Most web design requires you to look at html source code, because even if you design your pages in a graphical editor like Nvu or Dreamweaver, you always end up with typos that you have to go back and fix quickly. Perhaps you forgot to close a tag or you misspelled something in your content section, either way, you will need some type of text editor. On Windows most users rely on MS Notepad for this, but there are better editors out there.
Florian Balmer‘s free editor, Notepad2 is not the world’s greatest text editor, but it is simple and has many features over MS Notepad. Best of all you can manually setup Notepad2 as your default in Windows, by renaming notepad.exe.

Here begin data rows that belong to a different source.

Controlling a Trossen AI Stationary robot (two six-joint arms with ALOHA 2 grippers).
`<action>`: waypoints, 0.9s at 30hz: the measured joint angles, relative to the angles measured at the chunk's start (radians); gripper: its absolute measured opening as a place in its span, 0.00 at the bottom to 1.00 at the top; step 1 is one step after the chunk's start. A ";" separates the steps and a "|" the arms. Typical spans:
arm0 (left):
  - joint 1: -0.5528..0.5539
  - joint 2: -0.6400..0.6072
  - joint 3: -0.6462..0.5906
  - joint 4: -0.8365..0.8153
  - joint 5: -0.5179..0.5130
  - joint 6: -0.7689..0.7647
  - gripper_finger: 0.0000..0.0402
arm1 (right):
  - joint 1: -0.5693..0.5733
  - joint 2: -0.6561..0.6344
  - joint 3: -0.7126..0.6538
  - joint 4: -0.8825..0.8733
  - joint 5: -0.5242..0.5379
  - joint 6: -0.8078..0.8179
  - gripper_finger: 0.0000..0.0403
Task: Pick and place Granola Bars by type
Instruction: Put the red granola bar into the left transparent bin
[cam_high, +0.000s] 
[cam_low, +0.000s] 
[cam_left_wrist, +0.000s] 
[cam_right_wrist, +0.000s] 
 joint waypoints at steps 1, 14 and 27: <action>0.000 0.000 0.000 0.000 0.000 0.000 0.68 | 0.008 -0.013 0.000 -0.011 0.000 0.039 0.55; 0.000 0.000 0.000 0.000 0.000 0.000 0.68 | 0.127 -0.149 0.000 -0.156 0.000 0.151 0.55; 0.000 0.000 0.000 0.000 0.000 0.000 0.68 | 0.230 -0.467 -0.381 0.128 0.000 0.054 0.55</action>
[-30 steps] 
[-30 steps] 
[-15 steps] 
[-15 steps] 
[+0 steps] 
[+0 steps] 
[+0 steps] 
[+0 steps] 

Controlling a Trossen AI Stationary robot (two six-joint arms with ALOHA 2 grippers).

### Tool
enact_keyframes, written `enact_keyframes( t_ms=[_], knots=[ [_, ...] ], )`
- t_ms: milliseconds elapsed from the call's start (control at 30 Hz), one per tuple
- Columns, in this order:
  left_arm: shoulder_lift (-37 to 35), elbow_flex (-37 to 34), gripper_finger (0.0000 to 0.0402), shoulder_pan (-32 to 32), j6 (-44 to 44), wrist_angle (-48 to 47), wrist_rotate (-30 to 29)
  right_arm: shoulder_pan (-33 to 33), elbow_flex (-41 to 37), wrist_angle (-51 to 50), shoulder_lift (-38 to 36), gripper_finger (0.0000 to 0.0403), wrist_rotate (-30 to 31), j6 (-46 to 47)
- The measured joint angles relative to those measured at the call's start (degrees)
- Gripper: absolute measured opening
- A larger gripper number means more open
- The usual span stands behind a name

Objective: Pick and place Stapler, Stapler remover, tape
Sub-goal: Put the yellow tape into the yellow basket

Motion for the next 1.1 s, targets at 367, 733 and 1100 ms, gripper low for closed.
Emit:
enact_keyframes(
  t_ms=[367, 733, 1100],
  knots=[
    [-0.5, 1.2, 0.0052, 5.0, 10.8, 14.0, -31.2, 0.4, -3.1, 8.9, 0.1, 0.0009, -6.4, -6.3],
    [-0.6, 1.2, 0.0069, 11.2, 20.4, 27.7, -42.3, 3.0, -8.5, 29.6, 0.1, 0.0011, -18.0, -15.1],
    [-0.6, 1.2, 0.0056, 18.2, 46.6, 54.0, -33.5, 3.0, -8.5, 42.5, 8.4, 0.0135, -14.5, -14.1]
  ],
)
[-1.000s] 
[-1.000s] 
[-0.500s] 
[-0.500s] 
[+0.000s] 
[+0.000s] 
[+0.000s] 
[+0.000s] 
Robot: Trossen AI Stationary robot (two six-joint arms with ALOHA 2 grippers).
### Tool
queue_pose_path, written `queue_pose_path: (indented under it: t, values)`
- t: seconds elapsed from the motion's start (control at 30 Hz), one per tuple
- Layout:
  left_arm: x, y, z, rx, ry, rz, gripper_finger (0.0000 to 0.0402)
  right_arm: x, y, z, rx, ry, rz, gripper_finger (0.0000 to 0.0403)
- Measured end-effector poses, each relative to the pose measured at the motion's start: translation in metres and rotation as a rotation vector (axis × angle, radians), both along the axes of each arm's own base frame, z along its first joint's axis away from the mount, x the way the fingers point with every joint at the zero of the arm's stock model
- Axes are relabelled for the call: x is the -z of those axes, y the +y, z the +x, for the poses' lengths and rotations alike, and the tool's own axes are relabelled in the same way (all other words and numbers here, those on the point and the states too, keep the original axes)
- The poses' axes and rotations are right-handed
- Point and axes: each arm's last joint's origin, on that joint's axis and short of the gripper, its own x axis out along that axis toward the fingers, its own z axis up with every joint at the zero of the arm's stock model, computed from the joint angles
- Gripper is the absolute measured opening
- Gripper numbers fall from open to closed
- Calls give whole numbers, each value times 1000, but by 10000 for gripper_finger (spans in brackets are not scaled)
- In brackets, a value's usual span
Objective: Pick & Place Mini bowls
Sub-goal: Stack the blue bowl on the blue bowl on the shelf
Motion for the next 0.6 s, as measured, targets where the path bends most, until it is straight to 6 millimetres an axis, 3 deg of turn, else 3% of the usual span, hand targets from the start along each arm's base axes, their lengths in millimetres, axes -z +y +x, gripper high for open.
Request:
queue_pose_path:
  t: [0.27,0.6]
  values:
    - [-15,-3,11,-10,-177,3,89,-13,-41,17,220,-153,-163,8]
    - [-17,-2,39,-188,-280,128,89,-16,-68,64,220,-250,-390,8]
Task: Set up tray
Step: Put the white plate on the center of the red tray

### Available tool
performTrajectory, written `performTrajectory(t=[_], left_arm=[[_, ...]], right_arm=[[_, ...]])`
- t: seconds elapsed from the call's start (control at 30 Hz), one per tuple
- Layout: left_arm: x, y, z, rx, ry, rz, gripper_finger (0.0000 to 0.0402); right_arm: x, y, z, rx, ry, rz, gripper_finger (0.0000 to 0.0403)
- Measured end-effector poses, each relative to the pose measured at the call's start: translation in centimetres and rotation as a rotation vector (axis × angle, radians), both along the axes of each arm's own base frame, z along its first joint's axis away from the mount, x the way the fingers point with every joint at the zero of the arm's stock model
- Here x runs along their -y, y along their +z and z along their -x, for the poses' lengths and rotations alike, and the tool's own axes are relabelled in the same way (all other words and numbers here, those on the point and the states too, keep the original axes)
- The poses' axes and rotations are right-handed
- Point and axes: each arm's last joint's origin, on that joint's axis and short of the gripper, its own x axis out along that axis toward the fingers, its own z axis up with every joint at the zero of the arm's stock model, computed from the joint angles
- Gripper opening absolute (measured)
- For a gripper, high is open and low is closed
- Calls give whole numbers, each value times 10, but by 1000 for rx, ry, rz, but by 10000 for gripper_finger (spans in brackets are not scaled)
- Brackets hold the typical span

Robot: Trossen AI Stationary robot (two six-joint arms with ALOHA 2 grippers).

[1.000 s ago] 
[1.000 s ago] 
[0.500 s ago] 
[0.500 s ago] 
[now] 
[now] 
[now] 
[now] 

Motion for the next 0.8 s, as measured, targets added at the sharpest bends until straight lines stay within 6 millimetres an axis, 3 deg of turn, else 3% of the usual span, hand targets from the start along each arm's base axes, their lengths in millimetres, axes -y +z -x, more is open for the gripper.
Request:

Note, that you have to replace the notepad.exe in multiple locations first and then let Windows know you want to keep the new file.
What I like is that Notepad2 has no nagging ads or spyware.
Download Notepad2.
Another great open source notepad replacement is Notepad++ :
http://notepad-plus.sourceforge.net/
It supports Multi-Document Interface.
Notepad++ is my favorite text (code source) editor :
http://notepad-plus.sourceforge.net/
It supports tons of languages, including HTML, PHP, JavaScript, etc…
Some of the things that stand out to me: Macros, Multi-document sync’d scrolling, Vector-style zoom in/out, and Code highlighting that is on-par with Dreamweaver. It also has comparable site-wide find and replace. Another nice feature are tabs that behave like Firefox. They are draggable, and a middle-click closes them. Anything I could say won’t do it justice. In short, what Firefox is to the browsing, Notepad++ is to code.